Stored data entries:
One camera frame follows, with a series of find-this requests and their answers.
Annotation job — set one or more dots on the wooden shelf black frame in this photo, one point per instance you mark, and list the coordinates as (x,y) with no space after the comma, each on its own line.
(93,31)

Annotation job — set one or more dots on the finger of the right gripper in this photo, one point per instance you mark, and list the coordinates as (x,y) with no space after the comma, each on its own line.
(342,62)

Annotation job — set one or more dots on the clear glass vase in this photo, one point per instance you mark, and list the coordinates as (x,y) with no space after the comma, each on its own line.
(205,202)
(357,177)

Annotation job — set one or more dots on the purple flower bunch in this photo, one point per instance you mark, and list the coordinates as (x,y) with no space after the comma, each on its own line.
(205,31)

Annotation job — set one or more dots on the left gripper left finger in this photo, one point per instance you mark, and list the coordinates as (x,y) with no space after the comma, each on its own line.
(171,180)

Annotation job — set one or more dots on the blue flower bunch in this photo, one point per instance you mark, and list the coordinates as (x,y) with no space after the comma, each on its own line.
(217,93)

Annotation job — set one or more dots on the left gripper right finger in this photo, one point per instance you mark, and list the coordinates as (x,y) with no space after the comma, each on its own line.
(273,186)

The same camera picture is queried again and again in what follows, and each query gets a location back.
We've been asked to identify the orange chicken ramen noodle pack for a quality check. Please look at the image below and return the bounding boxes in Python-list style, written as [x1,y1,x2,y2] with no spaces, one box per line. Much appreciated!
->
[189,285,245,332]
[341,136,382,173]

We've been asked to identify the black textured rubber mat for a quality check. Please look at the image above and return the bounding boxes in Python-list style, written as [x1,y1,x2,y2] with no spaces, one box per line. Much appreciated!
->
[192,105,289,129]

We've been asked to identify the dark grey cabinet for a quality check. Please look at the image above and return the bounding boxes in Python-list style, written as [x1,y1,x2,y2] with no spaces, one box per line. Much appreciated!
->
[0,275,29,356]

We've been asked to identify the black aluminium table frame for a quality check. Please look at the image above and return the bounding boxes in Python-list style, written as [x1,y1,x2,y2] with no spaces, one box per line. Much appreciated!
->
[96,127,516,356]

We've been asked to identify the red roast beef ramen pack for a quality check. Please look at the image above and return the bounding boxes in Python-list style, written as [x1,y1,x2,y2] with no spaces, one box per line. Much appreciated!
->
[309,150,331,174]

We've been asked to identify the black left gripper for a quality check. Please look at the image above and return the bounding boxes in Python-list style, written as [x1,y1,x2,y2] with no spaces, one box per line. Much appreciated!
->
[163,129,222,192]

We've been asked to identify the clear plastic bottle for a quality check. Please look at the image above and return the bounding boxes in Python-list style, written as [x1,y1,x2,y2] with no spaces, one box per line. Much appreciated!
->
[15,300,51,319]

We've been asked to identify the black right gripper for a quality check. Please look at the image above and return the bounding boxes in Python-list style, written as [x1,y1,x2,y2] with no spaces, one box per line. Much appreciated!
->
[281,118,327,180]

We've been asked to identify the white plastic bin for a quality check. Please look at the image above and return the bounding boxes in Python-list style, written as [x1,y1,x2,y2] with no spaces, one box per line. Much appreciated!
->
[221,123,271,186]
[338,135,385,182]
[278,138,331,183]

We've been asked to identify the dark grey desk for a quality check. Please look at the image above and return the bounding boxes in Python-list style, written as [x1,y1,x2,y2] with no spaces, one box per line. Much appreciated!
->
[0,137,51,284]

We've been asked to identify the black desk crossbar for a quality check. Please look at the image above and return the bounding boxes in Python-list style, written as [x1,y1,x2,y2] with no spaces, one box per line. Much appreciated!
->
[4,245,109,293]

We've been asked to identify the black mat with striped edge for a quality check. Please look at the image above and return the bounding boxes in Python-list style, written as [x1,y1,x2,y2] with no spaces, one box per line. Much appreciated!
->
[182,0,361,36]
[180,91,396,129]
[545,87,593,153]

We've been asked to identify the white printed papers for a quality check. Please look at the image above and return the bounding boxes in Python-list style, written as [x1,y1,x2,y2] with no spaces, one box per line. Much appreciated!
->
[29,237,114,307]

Assignment: Report each line in the preceding entries that holds the string "grey".

Task answer:
We've been asked to identify the dark grey cabinet for a quality check. Please look at the image above and return the bounding boxes in Python-list style, written as [x1,y1,x2,y2] with no spaces, one box per line. Much appreciated!
We've been asked to identify the dark grey desk for a quality check. Please look at the image above and return the bounding boxes in Python-list style, written as [x1,y1,x2,y2] with no spaces, one box per line. Much appreciated!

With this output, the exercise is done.